INSTRUCTIONS FOR THE TASK: Set the listing down again in full, word for word, with the pictures left out.

RAW DATA:
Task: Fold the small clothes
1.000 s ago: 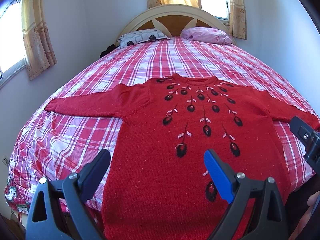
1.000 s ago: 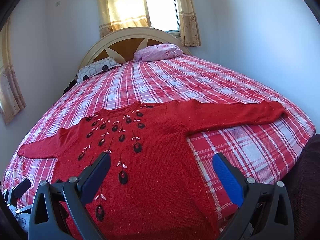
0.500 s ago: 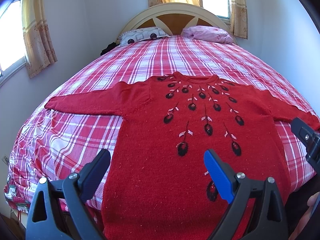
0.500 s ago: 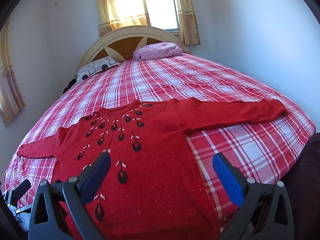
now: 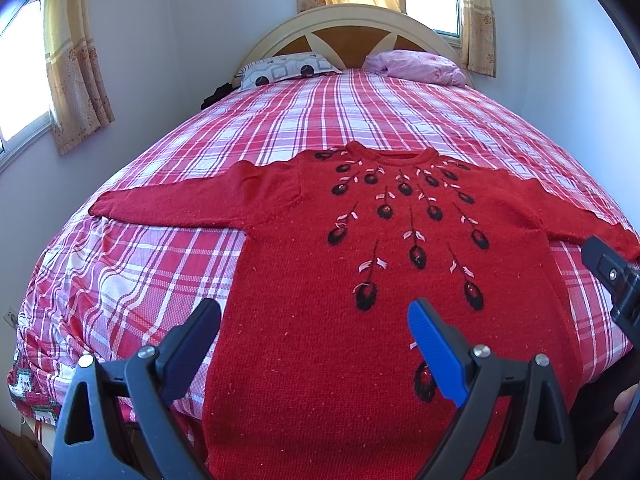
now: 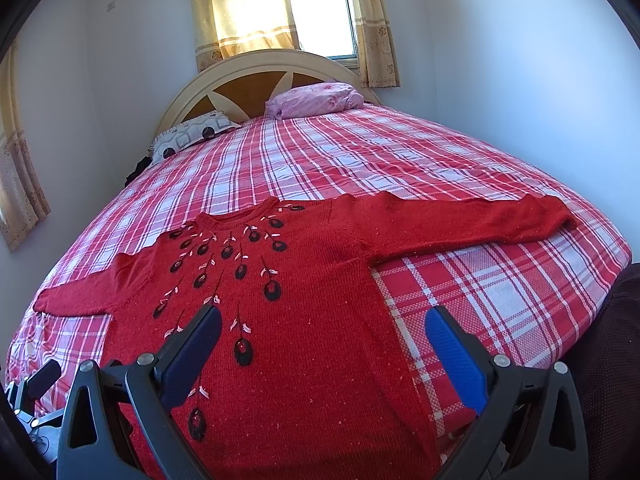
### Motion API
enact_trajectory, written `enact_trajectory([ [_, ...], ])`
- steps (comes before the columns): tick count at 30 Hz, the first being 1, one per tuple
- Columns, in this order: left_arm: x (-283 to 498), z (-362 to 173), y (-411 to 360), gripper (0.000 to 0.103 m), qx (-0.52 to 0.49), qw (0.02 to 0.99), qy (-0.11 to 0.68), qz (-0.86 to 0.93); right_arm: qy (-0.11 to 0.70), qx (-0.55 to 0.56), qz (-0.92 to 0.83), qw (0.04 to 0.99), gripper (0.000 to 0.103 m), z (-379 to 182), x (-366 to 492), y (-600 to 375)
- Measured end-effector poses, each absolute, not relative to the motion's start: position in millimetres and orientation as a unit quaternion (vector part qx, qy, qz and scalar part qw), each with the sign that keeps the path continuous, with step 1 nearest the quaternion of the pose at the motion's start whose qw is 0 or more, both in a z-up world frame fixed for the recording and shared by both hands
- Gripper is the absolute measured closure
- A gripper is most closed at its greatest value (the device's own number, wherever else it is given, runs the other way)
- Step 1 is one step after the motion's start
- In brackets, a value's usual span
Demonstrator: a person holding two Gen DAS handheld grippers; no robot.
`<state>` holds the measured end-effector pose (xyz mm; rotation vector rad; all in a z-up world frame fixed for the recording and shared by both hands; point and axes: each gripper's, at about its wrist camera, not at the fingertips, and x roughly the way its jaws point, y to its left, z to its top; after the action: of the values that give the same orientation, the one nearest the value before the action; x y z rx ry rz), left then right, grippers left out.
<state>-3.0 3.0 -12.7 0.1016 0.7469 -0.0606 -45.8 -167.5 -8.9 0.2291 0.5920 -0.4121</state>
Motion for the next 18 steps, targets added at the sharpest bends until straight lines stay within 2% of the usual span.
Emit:
enact_trajectory([
  [18,4,-24,1,0.006,0.05,0.922,0.382,-0.031,0.304,0.128,-0.203,0.922,0.001,-24,-38,-177],
])
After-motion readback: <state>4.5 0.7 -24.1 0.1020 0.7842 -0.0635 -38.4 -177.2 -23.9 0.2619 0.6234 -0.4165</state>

TASK ANSWER:
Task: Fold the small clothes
1.000 s ago: 
1.000 s ago: 
0.500 s ago: 
0.500 s ago: 
now: 
now: 
### Motion API
enact_trajectory, written `enact_trajectory([ [_, ...], ])`
- steps (comes before the columns): tick count at 30 Hz, the first being 1, one per tuple
- Columns, in this order: left_arm: x (-283 to 498), z (-362 to 173), y (-411 to 360), gripper (0.000 to 0.103 m), qx (-0.52 to 0.49), qw (0.02 to 0.99), qy (-0.11 to 0.68), qz (-0.86 to 0.93); right_arm: qy (-0.11 to 0.70), qx (-0.55 to 0.56), qz (-0.92 to 0.83), qw (0.04 to 0.99), gripper (0.000 to 0.103 m), z (-379 to 182), x (-366 to 492), y (-600 to 375)
- Measured end-effector poses, each absolute, not relative to the motion's start: position in millimetres and orientation as a unit quaternion (vector part qx, qy, qz and scalar part qw), each with the sign that keeps the path continuous, with step 1 nearest the quaternion of the pose at the motion's start whose qw is 0 or more, both in a z-up world frame fixed for the recording and shared by both hands
- Gripper is the absolute measured closure
- A gripper is most closed at its greatest value (the device's own number, wherever else it is given, runs the other way)
- Step 1 is one step after the motion's start
- In brackets, a value's usual span
Demonstrator: a person holding two Gen DAS handheld grippers; no robot.
`<state>` holds the measured end-effector pose (xyz mm; rotation vector rad; all in a z-up world frame fixed for the recording and shared by both hands; point and axes: each gripper's, at about its wrist camera, not at the fingertips, and x roughly the way its jaws point, y to its left, z to its top; after the action: of the values that give the same orientation, the one nearest the value before the action; x y z rx ry rz), left then right, grippers left out.
<state>-3.0 3.0 -12.7 0.1016 0.7469 -0.0606 -45.8 -167.5 -8.9 0.2291 0.5920 -0.4121</state>
Motion for the next 18 steps, targets added at the sharpest bends until straight lines stay within 2% of the usual span.
Emit:
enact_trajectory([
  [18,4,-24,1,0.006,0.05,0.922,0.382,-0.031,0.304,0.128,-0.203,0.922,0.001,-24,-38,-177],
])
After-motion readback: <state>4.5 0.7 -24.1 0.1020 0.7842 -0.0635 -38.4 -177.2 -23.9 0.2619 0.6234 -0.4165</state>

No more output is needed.